▶ **What to do**
Spot each line in the records below where the word "white" occurs, then copy it.
Provided entries START
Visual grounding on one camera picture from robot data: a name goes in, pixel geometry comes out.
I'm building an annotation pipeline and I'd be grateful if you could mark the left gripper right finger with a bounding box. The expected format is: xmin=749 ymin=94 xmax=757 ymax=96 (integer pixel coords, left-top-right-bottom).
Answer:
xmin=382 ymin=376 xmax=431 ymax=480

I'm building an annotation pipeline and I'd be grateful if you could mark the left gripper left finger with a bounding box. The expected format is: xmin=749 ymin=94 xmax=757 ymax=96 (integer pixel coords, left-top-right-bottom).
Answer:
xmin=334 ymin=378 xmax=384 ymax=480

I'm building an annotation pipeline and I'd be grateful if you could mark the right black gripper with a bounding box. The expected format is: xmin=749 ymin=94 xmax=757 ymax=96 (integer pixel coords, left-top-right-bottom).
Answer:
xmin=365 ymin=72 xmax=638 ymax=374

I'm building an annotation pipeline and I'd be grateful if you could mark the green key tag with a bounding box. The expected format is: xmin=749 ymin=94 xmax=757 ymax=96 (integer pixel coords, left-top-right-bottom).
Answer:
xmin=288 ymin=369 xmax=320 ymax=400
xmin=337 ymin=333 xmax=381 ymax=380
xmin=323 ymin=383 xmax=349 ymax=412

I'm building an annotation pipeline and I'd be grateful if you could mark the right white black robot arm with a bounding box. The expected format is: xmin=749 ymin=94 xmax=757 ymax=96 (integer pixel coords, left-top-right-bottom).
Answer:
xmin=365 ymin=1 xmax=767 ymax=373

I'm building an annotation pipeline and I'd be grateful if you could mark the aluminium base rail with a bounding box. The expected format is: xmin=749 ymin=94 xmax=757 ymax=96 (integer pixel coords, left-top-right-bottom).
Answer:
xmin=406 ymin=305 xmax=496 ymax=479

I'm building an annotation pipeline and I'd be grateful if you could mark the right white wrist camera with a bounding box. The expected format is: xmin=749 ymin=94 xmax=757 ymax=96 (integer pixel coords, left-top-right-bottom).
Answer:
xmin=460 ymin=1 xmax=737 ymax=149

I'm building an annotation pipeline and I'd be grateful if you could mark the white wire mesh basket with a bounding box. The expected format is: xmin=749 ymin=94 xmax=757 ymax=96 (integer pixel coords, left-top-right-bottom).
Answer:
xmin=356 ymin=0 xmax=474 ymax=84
Provided entries END
▶ **Finished exercise**
I'm building an annotation pipeline and I'd be grateful if you could mark the right white black robot arm with a bounding box. The expected format is: xmin=749 ymin=94 xmax=757 ymax=96 (integer pixel coords, left-top-right-bottom).
I'm building an annotation pipeline and I'd be grateful if you could mark the right white wrist camera with a bounding box. The expected format is: xmin=749 ymin=94 xmax=757 ymax=96 (integer pixel coords, left-top-right-bottom).
I'm building an annotation pipeline and I'd be grateful if you could mark the white wire mesh basket with a bounding box. The expected format is: xmin=749 ymin=94 xmax=757 ymax=96 (integer pixel coords, left-top-right-bottom).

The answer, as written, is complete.